The Doorway

"IT's foggy. Would you like to go?"

It is Poterloo who asks, as he turns towards me and shows eyes so blue that they make his fine, fair head seem transparent.

Poterloo comes from Souchez, and now that the Chasseurs have at last retaken it, he wants to see again the village where he lived happily in the days when he was only a man.

It is a pilgrimage of peril; not that we should have far to go—Souchez is just there. For six months we have lived and worked in the trenches almost within hail of the village. We have only to climb straight from here on to the Bethune road along which the trench creeps, the road honeycombed underneath by our shelters, and descend it for four or five hundred yards as it dips down towards Souchez. But all that ground is under regular and terrible attention. Since their recoil, the Germans have constantly sent huge shells into it. Their thunder shakes us in our caverns from time to time, and we see, high above the scarps, now here now there, the great black geysers of earth and rubbish, and the piled columns of smoke, as high as churches. Why do they bombard Souchez? One cannot say why, for there is no longer anybody or anything in the village so often taken and retaken, that we have so fiercely wrested from each other.

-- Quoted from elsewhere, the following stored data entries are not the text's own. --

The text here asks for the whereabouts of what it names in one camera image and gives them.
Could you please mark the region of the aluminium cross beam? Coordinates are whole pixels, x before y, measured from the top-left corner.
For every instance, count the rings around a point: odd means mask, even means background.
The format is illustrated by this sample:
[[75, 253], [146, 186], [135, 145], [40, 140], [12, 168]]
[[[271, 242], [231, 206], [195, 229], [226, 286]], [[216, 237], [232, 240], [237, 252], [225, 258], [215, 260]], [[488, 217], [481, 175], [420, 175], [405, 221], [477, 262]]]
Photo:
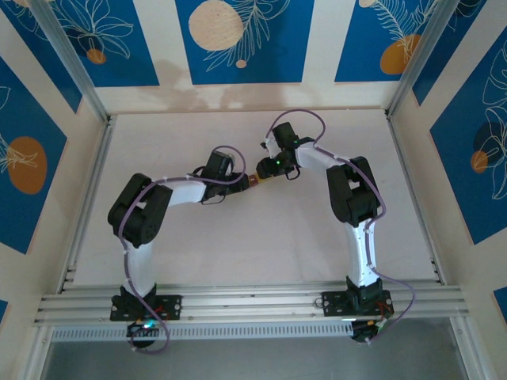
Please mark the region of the aluminium cross beam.
[[[457, 285], [415, 281], [408, 287], [385, 283], [396, 314], [409, 318], [467, 317], [470, 311]], [[243, 286], [160, 285], [160, 295], [182, 297], [181, 323], [321, 321], [317, 298], [324, 291], [343, 291], [343, 282]], [[59, 294], [40, 300], [35, 325], [107, 325], [115, 287], [82, 287], [66, 283]]]

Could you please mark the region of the grey metal sheet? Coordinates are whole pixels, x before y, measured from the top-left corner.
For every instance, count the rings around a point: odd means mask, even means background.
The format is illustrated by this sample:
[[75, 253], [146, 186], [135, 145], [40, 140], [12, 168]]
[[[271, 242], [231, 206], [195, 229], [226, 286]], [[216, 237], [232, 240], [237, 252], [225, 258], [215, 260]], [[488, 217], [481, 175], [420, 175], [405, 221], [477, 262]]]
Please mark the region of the grey metal sheet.
[[468, 380], [456, 350], [339, 338], [187, 340], [158, 355], [120, 343], [52, 344], [41, 380]]

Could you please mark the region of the aluminium side rail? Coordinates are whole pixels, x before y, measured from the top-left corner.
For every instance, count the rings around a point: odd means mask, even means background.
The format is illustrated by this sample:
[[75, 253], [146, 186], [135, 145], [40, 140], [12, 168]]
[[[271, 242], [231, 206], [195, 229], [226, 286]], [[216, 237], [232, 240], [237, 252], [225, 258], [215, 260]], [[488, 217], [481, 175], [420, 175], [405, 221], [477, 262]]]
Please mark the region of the aluminium side rail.
[[421, 204], [419, 202], [419, 199], [417, 197], [417, 193], [414, 188], [413, 176], [411, 175], [410, 167], [408, 165], [408, 161], [406, 160], [406, 155], [405, 155], [403, 146], [401, 144], [401, 140], [398, 137], [398, 133], [397, 133], [394, 123], [391, 121], [391, 119], [389, 117], [387, 117], [387, 126], [389, 127], [389, 131], [391, 133], [391, 138], [392, 138], [392, 141], [394, 143], [394, 146], [395, 146], [395, 149], [396, 149], [396, 152], [398, 155], [398, 160], [400, 162], [400, 166], [402, 167], [402, 171], [403, 171], [404, 177], [406, 179], [407, 188], [410, 193], [410, 198], [411, 198], [411, 201], [412, 201], [412, 204], [414, 207], [414, 211], [417, 216], [419, 226], [421, 228], [423, 237], [425, 239], [425, 244], [429, 250], [430, 261], [432, 263], [433, 270], [436, 273], [437, 282], [442, 285], [447, 285], [448, 281], [447, 281], [447, 278], [445, 275], [445, 271], [441, 267], [441, 262], [438, 257], [437, 251], [436, 251], [436, 246], [435, 246], [434, 240], [431, 237], [428, 224], [425, 221], [425, 216], [424, 216], [423, 210], [421, 209]]
[[81, 251], [87, 226], [89, 224], [91, 211], [97, 194], [97, 188], [103, 172], [105, 160], [109, 152], [117, 118], [118, 115], [112, 115], [109, 117], [108, 123], [105, 125], [105, 131], [101, 135], [100, 144], [93, 156], [93, 165], [91, 166], [86, 186], [84, 187], [84, 194], [80, 203], [78, 217], [71, 228], [69, 242], [64, 250], [66, 257], [59, 273], [58, 283], [55, 285], [55, 293], [57, 295], [63, 292], [69, 269], [74, 267], [78, 262], [78, 256]]

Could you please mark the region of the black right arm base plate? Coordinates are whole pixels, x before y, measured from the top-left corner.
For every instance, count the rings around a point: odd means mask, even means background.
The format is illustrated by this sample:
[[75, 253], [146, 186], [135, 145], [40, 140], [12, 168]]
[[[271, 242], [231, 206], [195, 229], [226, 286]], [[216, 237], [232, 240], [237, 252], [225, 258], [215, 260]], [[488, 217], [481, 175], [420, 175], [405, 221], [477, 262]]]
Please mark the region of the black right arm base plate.
[[348, 291], [327, 291], [322, 292], [322, 305], [326, 317], [342, 316], [373, 316], [391, 317], [395, 310], [389, 291], [382, 291], [380, 294], [361, 298], [352, 295]]

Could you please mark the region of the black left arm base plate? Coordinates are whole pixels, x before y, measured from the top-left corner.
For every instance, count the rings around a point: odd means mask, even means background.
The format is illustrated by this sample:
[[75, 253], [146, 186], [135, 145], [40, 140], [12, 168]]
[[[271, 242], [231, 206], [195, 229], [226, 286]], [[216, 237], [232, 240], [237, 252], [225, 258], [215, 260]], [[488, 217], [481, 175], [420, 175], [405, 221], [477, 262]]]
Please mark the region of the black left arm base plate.
[[[112, 298], [112, 307], [109, 315], [110, 321], [147, 321], [154, 316], [133, 298], [132, 304], [126, 303], [127, 299], [119, 295]], [[182, 297], [180, 295], [155, 295], [153, 301], [147, 302], [151, 309], [163, 321], [178, 321], [182, 310]]]

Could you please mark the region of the aluminium frame post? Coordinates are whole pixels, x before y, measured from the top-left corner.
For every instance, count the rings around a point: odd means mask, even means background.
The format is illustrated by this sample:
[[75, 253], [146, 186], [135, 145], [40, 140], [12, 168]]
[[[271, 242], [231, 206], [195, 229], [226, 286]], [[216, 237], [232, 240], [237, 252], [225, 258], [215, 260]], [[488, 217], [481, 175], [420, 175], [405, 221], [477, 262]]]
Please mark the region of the aluminium frame post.
[[432, 54], [436, 43], [447, 27], [453, 13], [456, 11], [459, 2], [460, 0], [439, 0], [436, 4], [435, 12], [430, 17], [416, 50], [395, 88], [393, 97], [388, 103], [386, 108], [386, 118], [388, 121], [392, 121], [403, 99], [408, 92], [411, 91], [414, 83], [427, 63], [429, 56]]
[[482, 372], [465, 317], [450, 317], [468, 380], [482, 380]]
[[38, 25], [48, 38], [68, 74], [78, 87], [80, 93], [87, 100], [97, 118], [108, 125], [110, 115], [102, 104], [90, 76], [86, 72], [82, 61], [78, 57], [63, 27], [59, 23], [50, 5], [45, 0], [26, 0]]
[[21, 357], [18, 380], [40, 380], [48, 357], [54, 328], [33, 327], [29, 330], [28, 341]]

But this morning a dense fog enfolds us, and by favor of the great curtain that the sky throws over the earth one might risk it. We are sure at least of not being seen. The fog hermetically closes the perfected retina of the Sausage that must be somewhere up there, enshrouded in the white wadding that raises its vast wall of partition between our lines and those observation posts of Lens and Angres, whence the enemy spies upon us.

"Right you are!" I say to Poterloo.

Adjutant Barthe, informed of our project, wags his head up and down, and lowers his eyelids in token that he does not see.

We hoist ourselves out of the trench, and behold us both, upright, on the Bethune road!

It is the first time I have walked there during the day. I have never seen it, except from afar, the terrible road that we have so often traveled or crossed in leaps, bowed down in the darkness, and under the whistling of missiles.